* [Problem to work on]:
Give the records below again, exactly as they appear.

(Extracted data entries)
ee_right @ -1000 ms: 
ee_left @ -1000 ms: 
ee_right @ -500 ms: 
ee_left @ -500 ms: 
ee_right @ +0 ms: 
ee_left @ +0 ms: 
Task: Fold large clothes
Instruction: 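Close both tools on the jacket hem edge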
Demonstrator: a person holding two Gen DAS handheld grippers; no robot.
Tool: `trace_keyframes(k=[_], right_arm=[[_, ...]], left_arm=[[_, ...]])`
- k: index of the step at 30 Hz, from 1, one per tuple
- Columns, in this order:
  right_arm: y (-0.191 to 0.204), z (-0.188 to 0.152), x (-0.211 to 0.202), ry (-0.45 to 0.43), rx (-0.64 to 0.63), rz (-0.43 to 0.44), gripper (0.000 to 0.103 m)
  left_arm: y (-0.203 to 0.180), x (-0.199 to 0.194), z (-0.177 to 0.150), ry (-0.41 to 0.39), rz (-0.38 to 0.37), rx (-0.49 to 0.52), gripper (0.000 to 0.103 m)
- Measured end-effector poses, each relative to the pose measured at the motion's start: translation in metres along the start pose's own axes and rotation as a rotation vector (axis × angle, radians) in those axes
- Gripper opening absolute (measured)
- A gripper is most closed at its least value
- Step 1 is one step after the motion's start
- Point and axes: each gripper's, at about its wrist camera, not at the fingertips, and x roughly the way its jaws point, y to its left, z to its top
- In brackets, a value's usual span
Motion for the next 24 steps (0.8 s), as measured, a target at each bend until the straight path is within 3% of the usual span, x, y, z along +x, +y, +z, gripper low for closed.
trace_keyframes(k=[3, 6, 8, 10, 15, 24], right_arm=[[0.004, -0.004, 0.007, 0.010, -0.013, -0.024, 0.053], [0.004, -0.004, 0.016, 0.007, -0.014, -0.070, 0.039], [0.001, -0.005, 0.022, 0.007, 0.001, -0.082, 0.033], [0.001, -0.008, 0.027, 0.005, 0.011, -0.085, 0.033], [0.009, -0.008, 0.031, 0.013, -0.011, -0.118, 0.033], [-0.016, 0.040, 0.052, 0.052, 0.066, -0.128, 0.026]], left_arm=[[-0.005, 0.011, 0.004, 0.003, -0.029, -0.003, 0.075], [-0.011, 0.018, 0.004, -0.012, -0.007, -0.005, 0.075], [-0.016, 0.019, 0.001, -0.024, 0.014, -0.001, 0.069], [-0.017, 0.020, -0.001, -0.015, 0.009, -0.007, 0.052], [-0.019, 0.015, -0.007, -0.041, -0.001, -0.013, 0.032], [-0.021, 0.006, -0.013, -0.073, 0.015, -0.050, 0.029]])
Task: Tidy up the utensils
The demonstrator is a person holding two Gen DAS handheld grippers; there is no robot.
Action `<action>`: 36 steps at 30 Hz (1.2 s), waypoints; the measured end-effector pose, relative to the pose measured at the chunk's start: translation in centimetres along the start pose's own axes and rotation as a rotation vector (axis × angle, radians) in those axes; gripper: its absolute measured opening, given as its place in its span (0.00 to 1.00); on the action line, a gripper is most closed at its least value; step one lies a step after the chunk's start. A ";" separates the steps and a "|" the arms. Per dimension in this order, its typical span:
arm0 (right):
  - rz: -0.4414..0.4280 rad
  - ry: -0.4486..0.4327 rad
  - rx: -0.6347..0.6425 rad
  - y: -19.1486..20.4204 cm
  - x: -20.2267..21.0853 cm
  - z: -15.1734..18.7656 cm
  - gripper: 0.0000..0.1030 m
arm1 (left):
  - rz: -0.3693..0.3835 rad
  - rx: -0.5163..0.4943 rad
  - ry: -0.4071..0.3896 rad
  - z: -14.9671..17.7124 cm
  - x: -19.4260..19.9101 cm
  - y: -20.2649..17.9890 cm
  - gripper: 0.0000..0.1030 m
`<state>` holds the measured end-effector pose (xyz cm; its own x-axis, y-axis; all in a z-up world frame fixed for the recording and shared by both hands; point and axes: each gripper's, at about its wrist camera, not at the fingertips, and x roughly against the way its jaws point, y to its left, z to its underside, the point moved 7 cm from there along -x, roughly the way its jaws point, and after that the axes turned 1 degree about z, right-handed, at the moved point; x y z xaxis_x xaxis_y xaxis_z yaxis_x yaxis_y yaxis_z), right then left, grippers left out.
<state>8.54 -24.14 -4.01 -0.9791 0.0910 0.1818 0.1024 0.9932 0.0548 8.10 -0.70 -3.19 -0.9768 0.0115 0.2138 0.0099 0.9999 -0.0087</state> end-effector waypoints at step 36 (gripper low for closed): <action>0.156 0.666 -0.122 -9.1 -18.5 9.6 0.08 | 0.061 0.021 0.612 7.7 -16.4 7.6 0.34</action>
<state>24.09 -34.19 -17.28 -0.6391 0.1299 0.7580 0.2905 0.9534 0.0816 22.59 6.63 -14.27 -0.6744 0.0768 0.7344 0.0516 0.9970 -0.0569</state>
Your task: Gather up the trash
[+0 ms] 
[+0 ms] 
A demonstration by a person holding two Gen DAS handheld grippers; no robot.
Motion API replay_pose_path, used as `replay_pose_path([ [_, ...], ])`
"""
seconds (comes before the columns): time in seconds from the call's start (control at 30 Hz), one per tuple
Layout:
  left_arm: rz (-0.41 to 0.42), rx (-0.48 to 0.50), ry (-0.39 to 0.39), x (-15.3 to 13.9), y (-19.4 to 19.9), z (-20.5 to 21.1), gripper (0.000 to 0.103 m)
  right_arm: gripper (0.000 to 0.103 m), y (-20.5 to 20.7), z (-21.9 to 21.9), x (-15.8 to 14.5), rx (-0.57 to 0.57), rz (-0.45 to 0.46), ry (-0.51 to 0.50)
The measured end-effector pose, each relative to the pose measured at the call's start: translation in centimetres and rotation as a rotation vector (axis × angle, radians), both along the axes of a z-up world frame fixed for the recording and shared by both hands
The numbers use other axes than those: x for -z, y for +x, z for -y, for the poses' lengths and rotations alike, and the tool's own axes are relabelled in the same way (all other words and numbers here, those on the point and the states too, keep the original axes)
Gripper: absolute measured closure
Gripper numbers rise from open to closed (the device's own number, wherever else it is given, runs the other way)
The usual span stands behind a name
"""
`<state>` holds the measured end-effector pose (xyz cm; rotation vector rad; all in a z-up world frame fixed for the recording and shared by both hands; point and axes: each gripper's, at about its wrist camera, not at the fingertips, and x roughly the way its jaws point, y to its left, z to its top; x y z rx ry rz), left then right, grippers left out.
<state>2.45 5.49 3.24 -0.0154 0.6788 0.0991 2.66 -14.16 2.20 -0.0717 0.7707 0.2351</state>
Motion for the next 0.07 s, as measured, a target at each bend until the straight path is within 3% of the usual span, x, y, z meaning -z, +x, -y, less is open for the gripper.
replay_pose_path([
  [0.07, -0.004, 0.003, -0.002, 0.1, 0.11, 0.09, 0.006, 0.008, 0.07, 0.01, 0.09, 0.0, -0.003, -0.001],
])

* [Answer to this task]:
ee_right @ -1000 ms: 
ee_left @ -1000 ms: 
ee_right @ -500 ms: 
ee_left @ -500 ms: 
ee_right @ +0 ms: 
ee_left @ +0 ms: 
Task: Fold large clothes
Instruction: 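Close both tools on the jacket hem edge
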Demonstrator: a person holding two Gen DAS handheld grippers; no robot.
Tool: `trace_keyframes(k=[_], right_arm=[[_, ...]], left_arm=[[_, ...]])`
- k: index of the step at 30 Hz, from 1, one per tuple
- Columns, in this order:
  right_arm: y (-0.191 to 0.204), z (-0.188 to 0.152), x (-0.211 to 0.202), ry (-0.45 to 0.43), rx (-0.64 to 0.63), rz (-0.43 to 0.44), gripper (0.000 to 0.103 m)
  left_arm: y (-0.203 to 0.180), x (-0.199 to 0.194), z (-0.177 to 0.150), ry (-0.41 to 0.39), rz (-0.38 to 0.37), rx (-0.49 to 0.52), gripper (0.000 to 0.103 m)
- Measured end-effector poses, each relative to the pose measured at the motion's start: translation in metres along the start pose's own axes and rotation as a rotation vector (axis × angle, radians) in those axes
- Gripper opening absolute (measured)
- A gripper is most closed at its least value
- Step 1 is one step after the motion's start
- Point and axes: each gripper's, at about its wrist camera, not at the fingertips, and x roughly the way its jaws point, y to its left, z to its top
- In brackets, a value's usual span
Motion for the next 24 steps (0.8 s), as measured, a target at each bend until the straight path is within 3% of the usual span, x, y, z along +x, +y, +z, gripper low for closed.
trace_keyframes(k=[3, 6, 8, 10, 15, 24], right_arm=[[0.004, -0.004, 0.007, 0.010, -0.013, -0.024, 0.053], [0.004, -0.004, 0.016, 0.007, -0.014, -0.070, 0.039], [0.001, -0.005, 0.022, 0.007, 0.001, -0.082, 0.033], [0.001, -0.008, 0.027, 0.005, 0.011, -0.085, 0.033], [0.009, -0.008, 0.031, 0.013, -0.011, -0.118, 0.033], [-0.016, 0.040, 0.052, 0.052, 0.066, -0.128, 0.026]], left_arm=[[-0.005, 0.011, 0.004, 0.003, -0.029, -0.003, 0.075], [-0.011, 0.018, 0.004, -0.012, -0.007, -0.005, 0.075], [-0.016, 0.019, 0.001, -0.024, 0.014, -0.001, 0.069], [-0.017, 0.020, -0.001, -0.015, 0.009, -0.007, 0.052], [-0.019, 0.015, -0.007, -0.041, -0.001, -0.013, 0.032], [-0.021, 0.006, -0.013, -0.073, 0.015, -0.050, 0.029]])
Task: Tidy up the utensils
The demonstrator is a person holding two Gen DAS handheld grippers; there is no robot.
Action `<action>`: 36 steps at 30 Hz (1.2 s), waypoints; the measured end-effector pose, relative to the pose measured at the chunk's start: translation in centimetres along the start pose's own axes and rotation as a rotation vector (axis × angle, radians) in those axes; gripper: its absolute measured opening, given as its place in its span (0.00 to 1.00); on the action line, a gripper is most closed at its least value; step one lies a step after the chunk's start. A ";" separates the steps and a "|" the arms. Per dimension in this order, its typical span:
arm0 (right):
  - rz: -0.4414..0.4280 rad
  - ry: -0.4486..0.4327 rad
  - rx: -0.6347..0.6425 rad
  - y: -19.1486..20.4204 cm
  - x: -20.2267..21.0853 cm
  - z: -15.1734..18.7656 cm
  - gripper: 0.0000..0.1030 m
arm1 (left):
  - rz: -0.3693..0.3835 rad
  - rx: -0.5163..0.4943 rad
  - ry: -0.4071..0.3896 rad
  - z: -14.9671..17.7124 cm
  - x: -19.4260..19.9101 cm
  - y: -20.2649..17.9890 cm
  - gripper: 0.0000..0.1030 m
`<state>` holds the measured end-effector pose (xyz cm; its own x-axis, y-axis; all in a z-up world frame fixed for the recording and shared by both hands; point and axes: each gripper's, at about its wrist camera, not at the fingertips, and x roughly against the way its jaws point, y to its left, z to its underside, the point moved 7 cm from there along -x, roughly the way its jaws point, and after that the axes turned 1 degree about z, right-handed, at the moved point; x y z xaxis_x xaxis_y xaxis_z yaxis_x yaxis_y yaxis_z), right then left, grippers left out.
<state>8.54 -24.14 -4.01 -0.9791 0.0910 0.1818 0.1024 0.9932 0.0548 8.10 -0.70 -3.19 -0.9768 0.0115 0.2138 0.0099 0.9999 -0.0087</state> end-effector waypoints at step 36 (gripper low for closed): <action>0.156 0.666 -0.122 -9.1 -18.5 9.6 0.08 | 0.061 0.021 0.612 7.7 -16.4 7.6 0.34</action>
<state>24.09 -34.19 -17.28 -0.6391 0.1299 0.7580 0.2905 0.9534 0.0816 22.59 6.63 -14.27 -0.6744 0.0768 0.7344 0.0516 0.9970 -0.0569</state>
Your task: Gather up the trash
[+0 ms] 
[+0 ms] 
A demonstration by a person holding two Gen DAS handheld grippers; no robot.
Motion API replay_pose_path, used as `replay_pose_path([ [_, ...], ])`
"""
seconds (comes before the columns): time in seconds from the call's start (control at 30 Hz), one per tuple
Layout:
  left_arm: rz (-0.41 to 0.42), rx (-0.48 to 0.50), ry (-0.39 to 0.39), x (-15.3 to 13.9), y (-19.4 to 19.9), z (-20.5 to 21.1), gripper (0.000 to 0.103 m)
  right_arm: gripper (0.000 to 0.103 m), y (-20.5 to 20.7), z (-21.9 to 21.9), x (-15.8 to 14.5), rx (-0.57 to 0.57), rz (-0.45 to 0.46), ry (-0.51 to 0.50)
The measured end-effector pose, each relative to the pose measured at the call's start: translation in centimetres and rotation as a rotation vector (axis × angle, radians), both along the axes of a z-up world frame fixed for the recording and shared by both hands
The numbers use other axes than those: x for -z, y for +x, z for -y, for the poses' lengths and rotations alike, and the tool's own axes are relabelled in the same way (all other words and numbers here, those on the point and the states too, keep the original axes)
Gripper: absolute measured closure
Gripper numbers rise from open to closed (the device's own number, wherever else it is given, runs the other way)
The usual span stands behind a name
"""
`<state>` holds the measured end-effector pose (xyz cm; rotation vector rad; all in a z-up world frame fixed for the recording and shared by both hands; point and axes: each gripper's, at about its wrist camera, not at the fingertips, and x roughly the way its jaws point, y to its left, z to its top; x y z rx ry rz), left then right, grippers left out.
<state>2.45 5.49 3.24 -0.0154 0.6788 0.0991 2.66 -14.16 2.20 -0.0717 0.7707 0.2351</state>
Motion for the next 0.07 s, as measured, a target at each bend until the straight path is within 3% of the usual span, x, y, z meaning -z, +x, -y, less is open for the gripper.
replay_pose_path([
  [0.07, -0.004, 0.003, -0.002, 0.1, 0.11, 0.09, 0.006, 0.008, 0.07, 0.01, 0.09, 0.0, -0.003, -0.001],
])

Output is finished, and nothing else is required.